One more thought before I walk. I’m sitting here noticing how some trees stand straight and some of them lean ... sometimes on each other (photo 14). I noticed that quite a lot during this hikeathon. It makes me think of how I used to be ashamed of how much I leaned on Chris. How natural it is for the trees. If one of them leans and another is standing nearby then it supports the leaning one (who might otherwise have toppled down). Wouldn’t it be nice to see it so simply?
You are not going to believe this but the sun, which hasn’t been out all day, seems to be intermittently shining through the clouds. Now I realize I don’t always get to be the center of the universe, but don’t you think the sun must be hoping it can help me celebrate the completion of my kindness pilgrimage?

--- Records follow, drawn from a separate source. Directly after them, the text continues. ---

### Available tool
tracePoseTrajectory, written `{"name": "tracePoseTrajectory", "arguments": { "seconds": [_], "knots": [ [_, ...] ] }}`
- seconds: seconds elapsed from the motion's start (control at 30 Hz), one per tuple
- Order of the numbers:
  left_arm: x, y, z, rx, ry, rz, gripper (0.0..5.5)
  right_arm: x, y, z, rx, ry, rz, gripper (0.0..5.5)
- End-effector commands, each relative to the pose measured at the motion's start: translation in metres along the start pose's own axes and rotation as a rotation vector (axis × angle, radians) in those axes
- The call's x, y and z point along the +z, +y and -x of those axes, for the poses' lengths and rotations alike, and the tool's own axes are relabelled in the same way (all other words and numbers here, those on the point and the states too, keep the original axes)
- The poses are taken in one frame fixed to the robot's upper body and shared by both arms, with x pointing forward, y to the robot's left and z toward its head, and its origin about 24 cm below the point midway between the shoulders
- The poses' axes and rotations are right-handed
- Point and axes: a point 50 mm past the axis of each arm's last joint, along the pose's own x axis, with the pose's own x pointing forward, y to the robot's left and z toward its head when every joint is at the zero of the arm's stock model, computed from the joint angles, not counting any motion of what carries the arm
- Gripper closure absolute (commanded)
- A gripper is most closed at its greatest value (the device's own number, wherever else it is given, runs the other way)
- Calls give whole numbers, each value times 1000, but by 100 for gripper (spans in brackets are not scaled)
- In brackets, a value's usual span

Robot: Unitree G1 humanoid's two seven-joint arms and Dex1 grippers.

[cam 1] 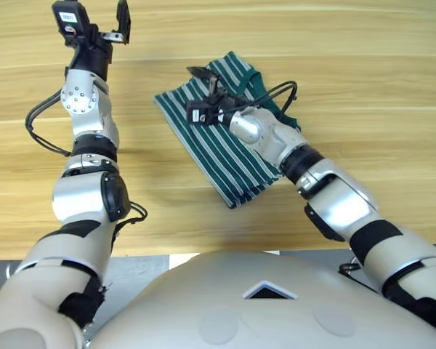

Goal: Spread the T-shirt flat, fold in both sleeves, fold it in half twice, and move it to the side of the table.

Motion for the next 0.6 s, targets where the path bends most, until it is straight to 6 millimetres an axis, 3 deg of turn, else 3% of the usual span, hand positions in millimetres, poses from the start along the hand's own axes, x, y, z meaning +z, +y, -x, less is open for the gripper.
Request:
{"name": "tracePoseTrajectory", "arguments": {
  "seconds": [0.03,0.27,0.4,0.47,0.53,0.6],
  "knots": [
    [1,-4,0,-11,-17,-27,58,-41,5,10,-42,248,-63,118],
    [0,-24,8,-135,-63,-60,58,-37,-23,2,-247,279,-241,118],
    [-2,-52,26,-440,-95,-4,58,-14,-50,1,-369,10,-463,118],
    [5,-65,41,-632,-145,20,58,-1,-74,17,-454,-249,-606,118],
    [17,-75,59,-809,-212,11,58,-8,-100,47,-557,-405,-633,118],
    [22,-84,75,-941,-232,-50,58,-17,-109,76,-562,-459,-586,118]
  ]
}}
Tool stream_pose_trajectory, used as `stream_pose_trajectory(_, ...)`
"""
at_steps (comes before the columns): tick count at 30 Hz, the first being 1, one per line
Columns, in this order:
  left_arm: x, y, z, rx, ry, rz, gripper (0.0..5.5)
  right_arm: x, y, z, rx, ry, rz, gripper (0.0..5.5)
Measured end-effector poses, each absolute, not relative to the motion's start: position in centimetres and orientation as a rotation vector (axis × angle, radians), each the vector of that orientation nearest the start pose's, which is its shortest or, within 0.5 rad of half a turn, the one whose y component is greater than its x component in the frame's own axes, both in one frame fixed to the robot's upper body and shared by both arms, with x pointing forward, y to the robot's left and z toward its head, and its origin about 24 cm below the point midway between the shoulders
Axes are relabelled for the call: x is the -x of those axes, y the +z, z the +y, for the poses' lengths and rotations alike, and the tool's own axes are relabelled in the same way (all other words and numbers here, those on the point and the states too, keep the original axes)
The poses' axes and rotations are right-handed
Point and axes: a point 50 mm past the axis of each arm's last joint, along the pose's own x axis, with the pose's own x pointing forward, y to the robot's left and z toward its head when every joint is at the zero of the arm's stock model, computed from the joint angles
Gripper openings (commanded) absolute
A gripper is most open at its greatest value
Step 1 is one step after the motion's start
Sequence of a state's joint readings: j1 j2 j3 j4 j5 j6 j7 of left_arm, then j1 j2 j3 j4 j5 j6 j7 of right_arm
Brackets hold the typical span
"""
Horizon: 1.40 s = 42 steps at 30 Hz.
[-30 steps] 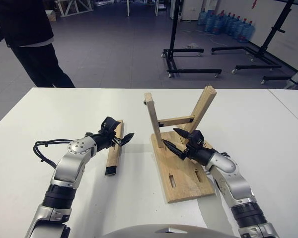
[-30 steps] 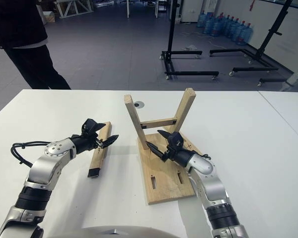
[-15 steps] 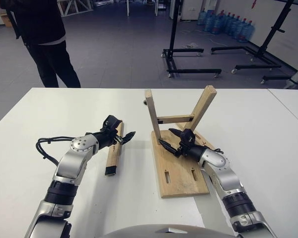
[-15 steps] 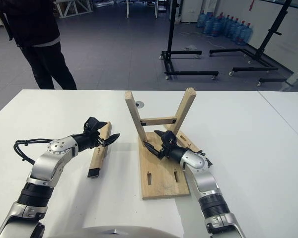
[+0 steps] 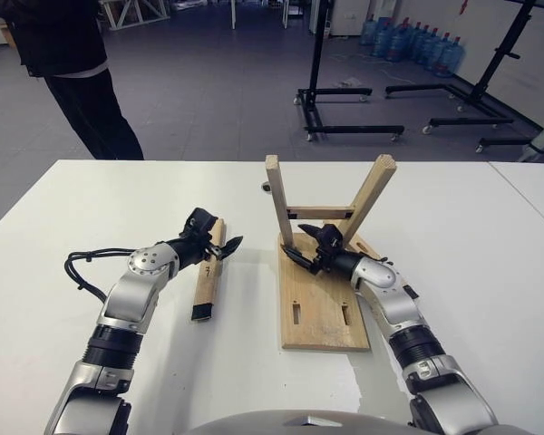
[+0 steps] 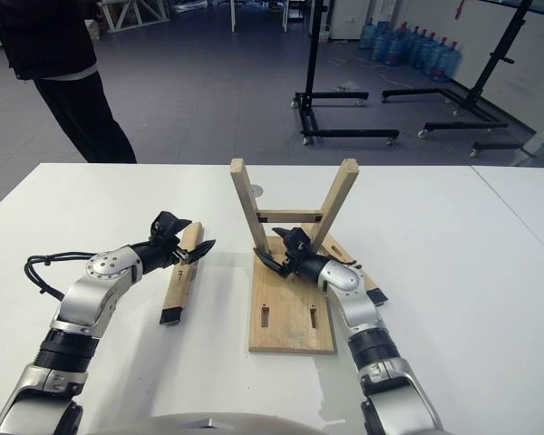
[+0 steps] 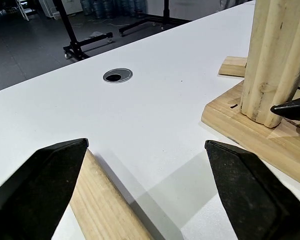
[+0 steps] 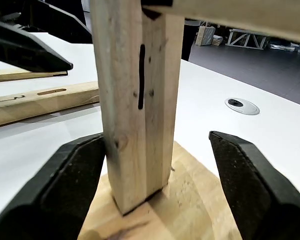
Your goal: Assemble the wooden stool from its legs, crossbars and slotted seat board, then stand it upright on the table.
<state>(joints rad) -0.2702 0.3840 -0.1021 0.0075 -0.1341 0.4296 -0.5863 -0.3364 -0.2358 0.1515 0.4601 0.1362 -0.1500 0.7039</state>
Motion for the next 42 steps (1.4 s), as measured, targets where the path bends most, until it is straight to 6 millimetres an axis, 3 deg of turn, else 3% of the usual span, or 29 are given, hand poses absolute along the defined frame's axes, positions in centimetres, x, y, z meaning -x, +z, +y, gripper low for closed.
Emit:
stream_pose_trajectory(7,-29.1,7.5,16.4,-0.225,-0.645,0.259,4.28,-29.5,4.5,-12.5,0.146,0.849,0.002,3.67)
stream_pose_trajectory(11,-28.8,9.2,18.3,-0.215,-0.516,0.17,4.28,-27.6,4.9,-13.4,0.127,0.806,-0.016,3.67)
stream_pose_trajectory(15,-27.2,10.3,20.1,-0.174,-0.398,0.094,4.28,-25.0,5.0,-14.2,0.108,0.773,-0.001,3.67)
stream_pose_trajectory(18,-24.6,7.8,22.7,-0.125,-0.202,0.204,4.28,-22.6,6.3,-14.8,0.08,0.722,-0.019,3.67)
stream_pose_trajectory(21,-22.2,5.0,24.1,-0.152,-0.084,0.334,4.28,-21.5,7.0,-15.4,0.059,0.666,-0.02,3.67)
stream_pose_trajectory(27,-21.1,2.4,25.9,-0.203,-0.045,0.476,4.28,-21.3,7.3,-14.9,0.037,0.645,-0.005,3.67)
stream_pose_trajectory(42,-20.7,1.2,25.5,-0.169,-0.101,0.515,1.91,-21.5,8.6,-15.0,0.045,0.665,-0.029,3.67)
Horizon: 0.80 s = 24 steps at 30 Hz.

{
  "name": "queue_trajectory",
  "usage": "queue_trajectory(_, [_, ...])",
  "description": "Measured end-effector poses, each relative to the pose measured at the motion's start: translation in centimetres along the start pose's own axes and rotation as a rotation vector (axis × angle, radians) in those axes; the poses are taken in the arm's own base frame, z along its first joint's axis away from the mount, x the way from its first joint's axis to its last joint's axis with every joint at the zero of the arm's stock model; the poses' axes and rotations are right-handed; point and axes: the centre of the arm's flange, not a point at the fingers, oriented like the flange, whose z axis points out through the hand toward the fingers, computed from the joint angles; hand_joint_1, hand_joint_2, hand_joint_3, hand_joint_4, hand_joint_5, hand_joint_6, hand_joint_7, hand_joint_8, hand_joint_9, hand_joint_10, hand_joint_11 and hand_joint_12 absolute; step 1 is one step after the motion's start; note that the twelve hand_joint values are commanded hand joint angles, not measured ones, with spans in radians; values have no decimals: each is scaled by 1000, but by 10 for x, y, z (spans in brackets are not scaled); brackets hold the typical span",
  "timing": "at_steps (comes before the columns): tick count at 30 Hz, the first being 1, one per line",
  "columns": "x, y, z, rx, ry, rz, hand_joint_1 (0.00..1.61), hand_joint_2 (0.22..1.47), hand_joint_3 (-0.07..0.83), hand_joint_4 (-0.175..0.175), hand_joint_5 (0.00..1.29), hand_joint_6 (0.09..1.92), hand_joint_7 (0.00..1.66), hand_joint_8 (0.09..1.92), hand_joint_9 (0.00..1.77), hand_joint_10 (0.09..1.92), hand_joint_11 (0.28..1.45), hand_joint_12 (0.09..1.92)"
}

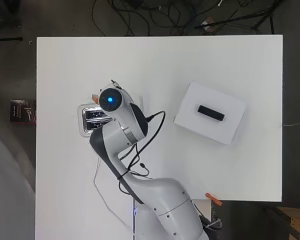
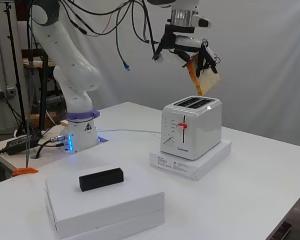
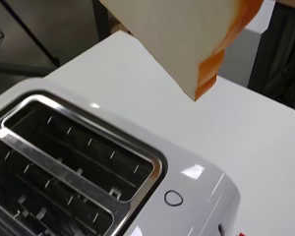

BACK TO PRESENT TIME - I notice I'm a little too tired to read this over carefully and to see how and if it weaves together. So be it. One thing I have learned from these blogs is to trust the digressions and the imperfections. (Boundary crossings?) That way I enjoy the writing and it doesn't become drudgery. And I love imagining you reading, and you walking with me, and I love when you send your kind and supportive comments. In fact, I get teary as I think about it. How someone who needs so much solitude and alone time can also need so much intimacy is a mystery to me (a tough job description for being oneself, too, and I know I am not alone in wrestling with a conflicting nature. We all have our unique variations on the theme of impossibly conflicting needs and drives. If we aren't crossing one boundary, we are crossing another.
So, this brings our little hikeathon/pilgrimage to an end. I am a little sad to say goodbye. The next time I blog (unless I try doing this same hikeathon again this winter, which I may, because season turned out to be such an important part of it, and such a gift too for me to be immersed in this early fall, when Chris and I have gone to Santa Barbara in the fall for the last 5 years and I have so missed the beauty of Orcas autumn, the gold big leaf maple leaves lighting the trails just as the darkness begins to wax) - okay, before that digression I was about to say that the next time I blog may be next April when Chris and I head for Europe, first to visit friends Christopher and Jan in Amsterdam, and Sabine and Agnes in Cologne (all of whom visited here on Orcas the summer Angel was six and lived with us, and I can still remember the sparkling laughter and happy connections they made with her, the kind of connections I was so rarely able to make with her), then for Chris's next lecture tour "Exploring Freud's World" (Prague, Vienna, London, and a few other places), and finally for a quiet week in the lakes district of England for relaxing and quiet day walks. I hope you will join me then.
Meanwhile - Happy trails to you, til we meet again. May you walk in beauty.

River - I love your writing and your walking and your living into the world and the woods. Thank you for inviting me to walk with you.
ReplyDeleteNancy
Absolutely exquisite writing and thinking. As someone who fights depression I can so relate to every word. Just wish I had your drive to get out or back into nature. I love your walks into the woods. My classroom was called "Away into the Woods" . I need to reconnect to that spirit. Love to join you on your next Hikeathon!
ReplyDeleteRiver, as a 'boundary crosser', being interviewed by you was life changing, life giving, and renewed my confidence in my life choices. Your acceptance made it possible to accept my own story, and live it to it's fullness. 16 years later, we are still strong. I thank you for the time you spent doing that interview, and although your book was not written, your kindness, acceptance and nonjudgemental heart is written on my heart. I can only hope that my life is scattering seeds that will grow into beautiful results. I appreciate you very much!